Phosphoproteomic Alterations of Ionotropic Glutamate Receptors in the Hippocampus of the Ts65Dn Mouse Model of Down Syndrome.

Front Mol Neurosci 2018 25;11:226. Epub 2018 Jul 25.

Neuropharmacology Unit, Bellvitge Biomedical Research Institute (IDIBELL)-University of Barcelona, Barcelona, Spain.

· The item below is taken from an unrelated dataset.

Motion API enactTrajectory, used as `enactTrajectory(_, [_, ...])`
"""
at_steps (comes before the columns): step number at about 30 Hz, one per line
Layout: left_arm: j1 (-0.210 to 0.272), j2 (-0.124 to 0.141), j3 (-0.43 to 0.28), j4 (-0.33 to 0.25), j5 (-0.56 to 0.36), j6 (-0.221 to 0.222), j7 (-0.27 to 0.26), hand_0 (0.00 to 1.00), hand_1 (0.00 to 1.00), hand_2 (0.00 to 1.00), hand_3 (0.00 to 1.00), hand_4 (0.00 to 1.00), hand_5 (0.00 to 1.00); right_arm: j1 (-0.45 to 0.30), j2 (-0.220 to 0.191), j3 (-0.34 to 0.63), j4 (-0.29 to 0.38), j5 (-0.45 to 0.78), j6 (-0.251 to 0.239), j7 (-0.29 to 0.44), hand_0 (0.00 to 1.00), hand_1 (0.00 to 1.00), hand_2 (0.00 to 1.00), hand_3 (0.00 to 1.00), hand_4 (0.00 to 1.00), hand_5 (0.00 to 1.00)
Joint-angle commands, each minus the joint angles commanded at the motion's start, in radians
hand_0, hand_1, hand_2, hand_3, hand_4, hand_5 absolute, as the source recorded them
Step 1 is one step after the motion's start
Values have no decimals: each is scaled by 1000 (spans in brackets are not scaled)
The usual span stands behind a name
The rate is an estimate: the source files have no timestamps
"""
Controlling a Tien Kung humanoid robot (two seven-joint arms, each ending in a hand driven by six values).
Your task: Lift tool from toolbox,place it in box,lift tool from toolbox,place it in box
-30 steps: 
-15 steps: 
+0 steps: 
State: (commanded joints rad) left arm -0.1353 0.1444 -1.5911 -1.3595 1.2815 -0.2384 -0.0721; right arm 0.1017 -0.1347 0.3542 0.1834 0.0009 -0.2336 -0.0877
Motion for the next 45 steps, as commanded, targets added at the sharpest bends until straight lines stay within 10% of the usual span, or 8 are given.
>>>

Down syndrome (DS), the main genetic cause of intellectual disability, is associated with an imbalance of excitatory/inhibitory neurotransmitter systems. The phenotypic assessment and pharmacotherapy interventions in DS murine models strongly pointed out glutamatergic neurotransmission alterations (specially affecting ionotropic glutamate receptors [iGluRs]) that might contribute to DS pathophysiology, which is in agreement with DS condition. iGluRs play a critical role in fast-mediated excitatory transmission, a process underlying synaptic plasticity. Neuronal plasticity is biochemically modulated by post-translational modifications, allowing rapid and reversible adaptation of synaptic strength. Among these modifications, phosphorylation/dephosphorylation processes strongly dictate iGluR protein-protein interactions, cell surface trafficking, and subsynaptic mobility. Hence, we hypothesized that dysregulation of phosphorylation/dephosphorylation balance might affect neuronal function, which in turn could contribute to the glutamatergic neurotransmitter alterations observed in DS. To address this point, we biochemically purified subsynaptic hippocampal fractions from adult Ts65Dn mice, a trisomic mouse model recapitulating DS phenotypic alterations. Proteomic analysis showed significant alterations of the molecular composition of subsynaptic compartments of hippocampal trisomic neurons. Further, we characterized iGluR phosphopattern in the hippocampal glutamatergic synapse of trisomic mice. Phosphoenrichment-coupled mass spectrometry analysis revealed specific subsynaptic- and trisomy-associated iGluR phosphorylation signature, concomitant with differential subsynaptic kinase and phosphatase composition of Ts65Dn hippocampal subsynaptic compartments. Furthermore, biochemical data were used to build up a genotype-kinome-iGluR phosphopattern matrix in the different subsynaptic compartments. Overall, our results provide a precise profile of iGluR phosphopattern alterations in the glutamatergic synapse of the Ts65Dn mouse model and support their contribution to DS-associated synaptopathy. The alteration of iGluR phosphoresidues in Ts65Dn hippocampi, together with the kinase/phosphatase signature, identifies potential novel therapeutic targets for the treatment of glutamatergic dysfunctions in DS.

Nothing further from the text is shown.